• [Aim of the exercise]: The listing below must be repeated word for word, with its images excluded.

• [Collected material]:

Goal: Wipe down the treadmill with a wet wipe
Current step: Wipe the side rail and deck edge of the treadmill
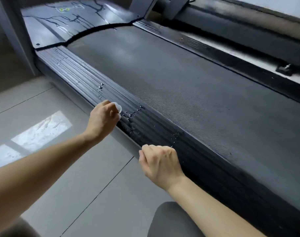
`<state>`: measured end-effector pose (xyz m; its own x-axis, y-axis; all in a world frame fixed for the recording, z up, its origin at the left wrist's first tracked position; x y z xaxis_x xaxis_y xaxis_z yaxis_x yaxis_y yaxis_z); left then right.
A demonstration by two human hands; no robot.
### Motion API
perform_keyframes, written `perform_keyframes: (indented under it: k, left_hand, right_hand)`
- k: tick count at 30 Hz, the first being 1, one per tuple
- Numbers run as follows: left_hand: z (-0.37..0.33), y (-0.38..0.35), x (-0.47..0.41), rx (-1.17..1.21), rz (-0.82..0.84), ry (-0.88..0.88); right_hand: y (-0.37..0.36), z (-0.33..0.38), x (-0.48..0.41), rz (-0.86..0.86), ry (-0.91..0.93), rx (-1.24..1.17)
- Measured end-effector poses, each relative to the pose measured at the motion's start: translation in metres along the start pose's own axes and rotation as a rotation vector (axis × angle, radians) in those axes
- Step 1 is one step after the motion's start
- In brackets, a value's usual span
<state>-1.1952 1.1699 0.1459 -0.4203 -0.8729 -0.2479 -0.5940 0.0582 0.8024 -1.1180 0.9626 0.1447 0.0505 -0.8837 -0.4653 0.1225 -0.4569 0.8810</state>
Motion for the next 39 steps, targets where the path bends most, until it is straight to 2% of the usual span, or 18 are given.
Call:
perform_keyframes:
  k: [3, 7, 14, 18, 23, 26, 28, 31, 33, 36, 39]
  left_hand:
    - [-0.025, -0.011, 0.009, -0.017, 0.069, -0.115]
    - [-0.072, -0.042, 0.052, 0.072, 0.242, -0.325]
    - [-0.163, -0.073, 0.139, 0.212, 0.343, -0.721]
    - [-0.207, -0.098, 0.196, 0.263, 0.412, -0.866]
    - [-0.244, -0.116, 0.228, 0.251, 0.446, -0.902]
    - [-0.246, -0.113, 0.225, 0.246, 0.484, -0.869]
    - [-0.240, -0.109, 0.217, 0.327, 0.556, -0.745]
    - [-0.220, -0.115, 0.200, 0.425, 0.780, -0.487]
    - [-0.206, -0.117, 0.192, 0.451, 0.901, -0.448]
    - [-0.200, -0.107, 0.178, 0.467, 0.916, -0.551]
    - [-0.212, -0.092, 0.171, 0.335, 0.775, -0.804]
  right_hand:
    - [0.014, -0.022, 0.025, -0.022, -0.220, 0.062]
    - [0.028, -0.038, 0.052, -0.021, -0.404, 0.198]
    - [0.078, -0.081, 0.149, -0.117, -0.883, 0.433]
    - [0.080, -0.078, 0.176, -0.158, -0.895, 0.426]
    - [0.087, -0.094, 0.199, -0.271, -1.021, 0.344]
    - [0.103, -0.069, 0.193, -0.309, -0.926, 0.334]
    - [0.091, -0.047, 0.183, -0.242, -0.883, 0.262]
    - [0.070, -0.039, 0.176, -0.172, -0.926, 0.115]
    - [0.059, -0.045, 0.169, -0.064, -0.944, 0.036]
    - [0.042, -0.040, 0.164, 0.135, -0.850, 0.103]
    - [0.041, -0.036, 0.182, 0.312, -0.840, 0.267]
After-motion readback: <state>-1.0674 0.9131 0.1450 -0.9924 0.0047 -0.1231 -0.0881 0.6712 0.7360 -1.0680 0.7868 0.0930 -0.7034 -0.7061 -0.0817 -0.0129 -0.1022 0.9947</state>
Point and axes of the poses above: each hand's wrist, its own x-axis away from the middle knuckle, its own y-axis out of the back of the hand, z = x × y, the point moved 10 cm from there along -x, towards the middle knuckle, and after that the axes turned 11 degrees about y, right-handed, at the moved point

• [Answer to this task]:
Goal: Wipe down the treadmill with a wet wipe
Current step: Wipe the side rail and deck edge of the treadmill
`<state>`: measured end-effector pose (xyz m; its own x-axis, y-axis; all in a world frame fixed for the recording, z up, its origin at the left wrist's first tracked position; x y z xaxis_x xaxis_y xaxis_z yaxis_x yaxis_y yaxis_z); left then right.
A demonstration by two human hands; no robot.
### Motion API
perform_keyframes, written `perform_keyframes: (indented under it: k, left_hand, right_hand)`
- k: tick count at 30 Hz, the first being 1, one per tuple
- Numbers run as follows: left_hand: z (-0.37..0.33), y (-0.38..0.35), x (-0.47..0.41), rx (-1.17..1.21), rz (-0.82..0.84), ry (-0.88..0.88); right_hand: y (-0.37..0.36), z (-0.33..0.38), x (-0.48..0.41), rz (-0.86..0.86), ry (-0.91..0.93), rx (-1.24..1.17)
- Measured end-effector poses, each relative to the pose measured at the motion's start: translation in metres along the start pose's own axes and rotation as a rotation vector (axis × angle, radians) in those axes
- Step 1 is one step after the motion's start
- In brackets, a value's usual span
<state>-1.1952 1.1699 0.1459 -0.4203 -0.8729 -0.2479 -0.5940 0.0582 0.8024 -1.1180 0.9626 0.1447 0.0505 -0.8837 -0.4653 0.1225 -0.4569 0.8810</state>
Motion for the next 39 steps, targets where the path bends most, until it is straight to 2% of the usual span, or 18 are given.
Call:
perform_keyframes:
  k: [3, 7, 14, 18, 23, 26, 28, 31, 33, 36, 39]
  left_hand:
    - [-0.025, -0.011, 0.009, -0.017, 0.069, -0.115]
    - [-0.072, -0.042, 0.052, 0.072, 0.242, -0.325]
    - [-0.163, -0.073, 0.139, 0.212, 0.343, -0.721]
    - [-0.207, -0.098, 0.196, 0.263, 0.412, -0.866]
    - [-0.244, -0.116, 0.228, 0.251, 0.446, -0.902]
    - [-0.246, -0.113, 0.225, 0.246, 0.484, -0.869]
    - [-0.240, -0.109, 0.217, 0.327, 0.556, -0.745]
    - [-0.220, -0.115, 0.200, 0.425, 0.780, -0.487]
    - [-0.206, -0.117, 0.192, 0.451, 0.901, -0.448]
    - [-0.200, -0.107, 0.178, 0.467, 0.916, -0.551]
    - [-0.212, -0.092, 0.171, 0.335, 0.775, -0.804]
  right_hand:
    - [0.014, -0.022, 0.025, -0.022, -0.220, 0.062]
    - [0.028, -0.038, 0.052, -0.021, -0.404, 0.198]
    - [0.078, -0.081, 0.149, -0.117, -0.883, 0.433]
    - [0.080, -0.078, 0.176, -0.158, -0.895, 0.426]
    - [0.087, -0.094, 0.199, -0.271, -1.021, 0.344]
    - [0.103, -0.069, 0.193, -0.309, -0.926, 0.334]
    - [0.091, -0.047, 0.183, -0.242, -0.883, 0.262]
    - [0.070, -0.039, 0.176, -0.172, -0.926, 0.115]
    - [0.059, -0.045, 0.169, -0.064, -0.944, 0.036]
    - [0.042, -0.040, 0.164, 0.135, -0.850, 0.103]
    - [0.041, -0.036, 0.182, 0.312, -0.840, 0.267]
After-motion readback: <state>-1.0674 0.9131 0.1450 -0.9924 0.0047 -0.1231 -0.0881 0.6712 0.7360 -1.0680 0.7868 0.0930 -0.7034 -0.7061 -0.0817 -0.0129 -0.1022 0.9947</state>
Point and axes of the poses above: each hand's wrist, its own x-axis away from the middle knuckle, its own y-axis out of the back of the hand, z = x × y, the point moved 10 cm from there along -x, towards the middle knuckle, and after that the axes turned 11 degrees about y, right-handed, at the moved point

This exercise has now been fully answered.